:: BRIEF ::
Where in the listing does the word "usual" appear? Report each line that holds it.

:: DATASET EXTRACT ::
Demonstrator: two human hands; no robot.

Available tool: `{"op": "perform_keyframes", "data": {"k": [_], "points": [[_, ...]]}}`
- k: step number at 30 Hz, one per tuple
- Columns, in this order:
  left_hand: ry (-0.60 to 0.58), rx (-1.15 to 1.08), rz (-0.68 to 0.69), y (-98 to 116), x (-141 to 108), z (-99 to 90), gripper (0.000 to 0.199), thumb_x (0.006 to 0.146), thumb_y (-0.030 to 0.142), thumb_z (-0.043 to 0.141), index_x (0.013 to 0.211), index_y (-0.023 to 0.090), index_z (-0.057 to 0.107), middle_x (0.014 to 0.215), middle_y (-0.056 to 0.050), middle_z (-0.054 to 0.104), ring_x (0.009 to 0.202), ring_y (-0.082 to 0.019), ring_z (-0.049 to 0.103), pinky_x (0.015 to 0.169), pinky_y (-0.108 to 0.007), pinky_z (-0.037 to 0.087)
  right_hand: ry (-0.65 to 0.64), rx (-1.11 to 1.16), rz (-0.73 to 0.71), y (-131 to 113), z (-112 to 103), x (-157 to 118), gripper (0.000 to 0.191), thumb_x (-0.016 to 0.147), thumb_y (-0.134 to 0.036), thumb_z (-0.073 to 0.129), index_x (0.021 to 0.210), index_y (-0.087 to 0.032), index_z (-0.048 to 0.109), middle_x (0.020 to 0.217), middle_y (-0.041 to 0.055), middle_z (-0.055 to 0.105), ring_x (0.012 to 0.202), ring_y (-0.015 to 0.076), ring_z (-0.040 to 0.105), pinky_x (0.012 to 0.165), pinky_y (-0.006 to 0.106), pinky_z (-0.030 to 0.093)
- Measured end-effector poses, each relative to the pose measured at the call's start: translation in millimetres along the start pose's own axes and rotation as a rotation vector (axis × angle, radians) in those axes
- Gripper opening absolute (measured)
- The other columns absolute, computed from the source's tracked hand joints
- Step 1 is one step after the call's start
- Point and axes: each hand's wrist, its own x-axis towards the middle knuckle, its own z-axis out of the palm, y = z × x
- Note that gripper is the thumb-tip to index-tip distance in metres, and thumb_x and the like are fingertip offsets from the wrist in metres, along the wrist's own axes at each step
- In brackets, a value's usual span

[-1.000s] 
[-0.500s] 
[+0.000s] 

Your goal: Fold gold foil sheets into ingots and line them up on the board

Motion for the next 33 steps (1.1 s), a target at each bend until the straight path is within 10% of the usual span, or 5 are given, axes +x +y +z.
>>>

:: ANSWER TO THIS TASK ::
- In brackets, a value's usual span
Motion for the next 33 steps (1.1 s), a target at each bend until the straight path is within 10% of the usual span, or 5 are given, axes +x +y +z.

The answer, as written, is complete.